## YOUR INSTRUCTIONS
Start at the line in the entries below that contains "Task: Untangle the", stop at the line that contains "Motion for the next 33", and output exactly the lines in that span, both ends included.

## SUPPLIED DATA
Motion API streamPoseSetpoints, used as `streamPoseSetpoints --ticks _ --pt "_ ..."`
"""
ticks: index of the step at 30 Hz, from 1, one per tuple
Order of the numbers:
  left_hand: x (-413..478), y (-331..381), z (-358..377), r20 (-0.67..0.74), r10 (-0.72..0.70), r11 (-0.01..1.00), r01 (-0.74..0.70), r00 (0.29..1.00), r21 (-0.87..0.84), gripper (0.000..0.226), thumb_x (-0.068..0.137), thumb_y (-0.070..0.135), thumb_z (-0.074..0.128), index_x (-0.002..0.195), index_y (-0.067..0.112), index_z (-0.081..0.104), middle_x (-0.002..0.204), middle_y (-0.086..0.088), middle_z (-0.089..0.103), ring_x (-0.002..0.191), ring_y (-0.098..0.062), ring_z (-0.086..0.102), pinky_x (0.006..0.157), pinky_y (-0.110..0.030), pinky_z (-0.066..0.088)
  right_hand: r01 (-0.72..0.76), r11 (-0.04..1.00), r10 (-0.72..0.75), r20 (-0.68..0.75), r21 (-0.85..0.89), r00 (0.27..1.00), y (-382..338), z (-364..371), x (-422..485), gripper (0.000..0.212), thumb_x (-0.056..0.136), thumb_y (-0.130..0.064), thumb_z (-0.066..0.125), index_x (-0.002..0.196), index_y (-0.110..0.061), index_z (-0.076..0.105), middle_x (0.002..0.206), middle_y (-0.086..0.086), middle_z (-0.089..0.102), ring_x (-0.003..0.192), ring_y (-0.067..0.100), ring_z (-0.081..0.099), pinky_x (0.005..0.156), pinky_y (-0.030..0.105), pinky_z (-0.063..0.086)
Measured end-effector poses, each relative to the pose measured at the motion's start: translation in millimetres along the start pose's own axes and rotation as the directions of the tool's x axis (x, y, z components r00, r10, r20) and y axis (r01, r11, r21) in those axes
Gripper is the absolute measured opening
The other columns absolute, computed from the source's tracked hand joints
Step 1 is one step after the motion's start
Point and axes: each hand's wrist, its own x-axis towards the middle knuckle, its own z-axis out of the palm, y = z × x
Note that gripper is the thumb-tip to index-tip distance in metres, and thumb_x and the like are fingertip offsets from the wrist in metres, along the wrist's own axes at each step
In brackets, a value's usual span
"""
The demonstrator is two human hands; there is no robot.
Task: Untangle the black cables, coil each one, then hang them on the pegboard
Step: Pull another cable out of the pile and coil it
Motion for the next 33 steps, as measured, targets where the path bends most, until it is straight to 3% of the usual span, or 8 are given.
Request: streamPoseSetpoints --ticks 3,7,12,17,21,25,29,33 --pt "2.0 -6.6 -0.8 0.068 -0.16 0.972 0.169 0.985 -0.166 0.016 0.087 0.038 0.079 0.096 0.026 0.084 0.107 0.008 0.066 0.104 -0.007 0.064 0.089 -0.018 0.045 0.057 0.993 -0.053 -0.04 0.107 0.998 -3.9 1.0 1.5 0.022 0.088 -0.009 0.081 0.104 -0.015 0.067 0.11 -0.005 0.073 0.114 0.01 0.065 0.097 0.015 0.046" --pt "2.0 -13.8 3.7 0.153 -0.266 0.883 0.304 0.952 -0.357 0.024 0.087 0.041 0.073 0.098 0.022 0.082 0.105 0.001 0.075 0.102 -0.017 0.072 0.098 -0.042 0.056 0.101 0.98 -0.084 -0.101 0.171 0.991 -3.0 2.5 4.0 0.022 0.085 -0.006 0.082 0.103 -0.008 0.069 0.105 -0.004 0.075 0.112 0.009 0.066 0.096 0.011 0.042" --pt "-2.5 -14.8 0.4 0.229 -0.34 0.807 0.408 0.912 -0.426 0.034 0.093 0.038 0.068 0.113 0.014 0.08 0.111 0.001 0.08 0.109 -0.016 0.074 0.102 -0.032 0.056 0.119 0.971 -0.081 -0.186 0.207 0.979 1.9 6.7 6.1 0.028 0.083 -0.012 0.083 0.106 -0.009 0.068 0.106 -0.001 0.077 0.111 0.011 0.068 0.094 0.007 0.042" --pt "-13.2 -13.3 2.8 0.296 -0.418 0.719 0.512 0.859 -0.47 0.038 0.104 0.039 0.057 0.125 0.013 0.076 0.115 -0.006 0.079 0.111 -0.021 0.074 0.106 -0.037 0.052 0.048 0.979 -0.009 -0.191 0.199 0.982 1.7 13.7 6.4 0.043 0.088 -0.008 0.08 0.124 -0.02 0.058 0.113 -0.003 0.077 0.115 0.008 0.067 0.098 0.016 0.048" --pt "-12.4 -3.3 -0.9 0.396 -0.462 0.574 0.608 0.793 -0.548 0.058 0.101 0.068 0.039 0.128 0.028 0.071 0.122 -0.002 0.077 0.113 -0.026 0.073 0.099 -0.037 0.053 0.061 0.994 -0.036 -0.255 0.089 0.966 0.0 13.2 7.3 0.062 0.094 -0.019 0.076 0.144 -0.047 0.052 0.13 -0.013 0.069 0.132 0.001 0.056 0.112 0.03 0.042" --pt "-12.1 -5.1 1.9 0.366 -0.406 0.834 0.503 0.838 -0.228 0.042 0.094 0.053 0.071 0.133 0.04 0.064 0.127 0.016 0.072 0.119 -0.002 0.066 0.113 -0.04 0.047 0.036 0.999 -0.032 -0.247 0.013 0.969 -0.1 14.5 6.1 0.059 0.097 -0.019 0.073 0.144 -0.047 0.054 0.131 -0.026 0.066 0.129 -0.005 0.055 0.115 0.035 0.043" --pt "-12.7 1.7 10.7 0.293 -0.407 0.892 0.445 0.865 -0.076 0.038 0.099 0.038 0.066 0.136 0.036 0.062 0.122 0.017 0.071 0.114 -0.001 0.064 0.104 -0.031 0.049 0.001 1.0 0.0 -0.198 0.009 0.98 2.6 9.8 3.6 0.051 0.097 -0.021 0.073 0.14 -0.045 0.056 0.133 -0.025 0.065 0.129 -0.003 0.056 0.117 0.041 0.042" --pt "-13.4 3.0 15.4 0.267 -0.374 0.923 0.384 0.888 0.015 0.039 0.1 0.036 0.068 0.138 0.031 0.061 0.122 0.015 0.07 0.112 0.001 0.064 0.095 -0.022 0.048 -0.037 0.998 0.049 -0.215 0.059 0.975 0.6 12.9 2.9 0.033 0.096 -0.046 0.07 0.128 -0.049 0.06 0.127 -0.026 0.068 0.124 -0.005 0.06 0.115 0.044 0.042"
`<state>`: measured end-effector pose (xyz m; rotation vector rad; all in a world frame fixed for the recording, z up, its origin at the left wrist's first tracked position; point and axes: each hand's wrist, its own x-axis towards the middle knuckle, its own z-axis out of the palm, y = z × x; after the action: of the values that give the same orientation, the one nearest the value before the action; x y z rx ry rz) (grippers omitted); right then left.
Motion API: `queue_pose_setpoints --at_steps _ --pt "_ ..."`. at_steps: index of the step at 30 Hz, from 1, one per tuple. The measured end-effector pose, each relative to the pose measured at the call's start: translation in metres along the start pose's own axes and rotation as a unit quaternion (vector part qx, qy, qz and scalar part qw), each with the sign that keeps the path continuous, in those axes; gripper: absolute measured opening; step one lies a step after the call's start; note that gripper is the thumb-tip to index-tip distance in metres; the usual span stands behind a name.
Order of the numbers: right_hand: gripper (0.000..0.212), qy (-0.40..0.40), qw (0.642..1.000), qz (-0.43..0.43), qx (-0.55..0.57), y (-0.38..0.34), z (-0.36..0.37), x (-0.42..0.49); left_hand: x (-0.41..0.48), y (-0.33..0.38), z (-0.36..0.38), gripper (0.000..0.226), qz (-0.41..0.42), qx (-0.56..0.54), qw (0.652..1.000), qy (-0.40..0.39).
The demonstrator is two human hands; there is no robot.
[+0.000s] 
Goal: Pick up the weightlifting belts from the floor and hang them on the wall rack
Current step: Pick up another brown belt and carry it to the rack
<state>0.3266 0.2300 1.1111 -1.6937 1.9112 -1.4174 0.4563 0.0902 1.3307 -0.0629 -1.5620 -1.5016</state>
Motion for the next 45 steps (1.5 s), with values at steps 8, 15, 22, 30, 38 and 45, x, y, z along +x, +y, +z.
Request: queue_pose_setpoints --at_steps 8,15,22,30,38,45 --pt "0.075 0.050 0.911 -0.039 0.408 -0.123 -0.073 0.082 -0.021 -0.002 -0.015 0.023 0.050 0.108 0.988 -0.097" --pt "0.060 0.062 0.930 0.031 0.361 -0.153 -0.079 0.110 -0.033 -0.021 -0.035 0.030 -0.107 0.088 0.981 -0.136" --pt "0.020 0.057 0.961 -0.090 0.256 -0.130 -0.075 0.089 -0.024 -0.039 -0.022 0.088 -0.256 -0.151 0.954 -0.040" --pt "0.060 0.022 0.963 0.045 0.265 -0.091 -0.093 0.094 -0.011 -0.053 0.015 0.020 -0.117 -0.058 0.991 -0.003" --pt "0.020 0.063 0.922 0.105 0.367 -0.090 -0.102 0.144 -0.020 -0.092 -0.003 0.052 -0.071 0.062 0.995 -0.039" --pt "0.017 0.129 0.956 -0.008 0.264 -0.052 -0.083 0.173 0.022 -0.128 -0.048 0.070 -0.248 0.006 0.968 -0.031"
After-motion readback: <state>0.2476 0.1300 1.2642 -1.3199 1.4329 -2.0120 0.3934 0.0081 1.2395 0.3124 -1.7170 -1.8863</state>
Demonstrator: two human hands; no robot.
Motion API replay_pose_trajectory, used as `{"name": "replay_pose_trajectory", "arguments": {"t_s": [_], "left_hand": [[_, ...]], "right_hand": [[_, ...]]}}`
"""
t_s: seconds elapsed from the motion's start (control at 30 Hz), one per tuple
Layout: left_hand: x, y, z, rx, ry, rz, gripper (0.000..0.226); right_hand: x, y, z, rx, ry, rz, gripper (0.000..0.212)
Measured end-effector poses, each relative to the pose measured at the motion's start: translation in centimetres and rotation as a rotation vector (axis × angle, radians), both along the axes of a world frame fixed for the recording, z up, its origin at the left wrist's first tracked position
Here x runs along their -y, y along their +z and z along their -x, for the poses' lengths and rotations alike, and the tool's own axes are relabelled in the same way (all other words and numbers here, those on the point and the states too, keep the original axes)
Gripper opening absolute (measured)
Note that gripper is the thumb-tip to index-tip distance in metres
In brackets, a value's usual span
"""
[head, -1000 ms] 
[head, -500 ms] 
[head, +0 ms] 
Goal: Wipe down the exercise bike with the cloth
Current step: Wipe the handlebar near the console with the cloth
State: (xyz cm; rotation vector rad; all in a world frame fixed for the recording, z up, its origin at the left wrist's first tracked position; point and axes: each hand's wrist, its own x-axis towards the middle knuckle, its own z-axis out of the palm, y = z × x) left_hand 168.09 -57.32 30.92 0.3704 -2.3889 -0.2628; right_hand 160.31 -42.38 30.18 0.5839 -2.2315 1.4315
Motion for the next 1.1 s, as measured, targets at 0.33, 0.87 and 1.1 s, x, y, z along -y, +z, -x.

## EXERCISE RESULT
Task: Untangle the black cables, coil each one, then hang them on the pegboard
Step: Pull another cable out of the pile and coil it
Motion for the next 33 steps, as measured, targets where the path bends most, until it is straight to 3% of the usual span, or 8 are given.

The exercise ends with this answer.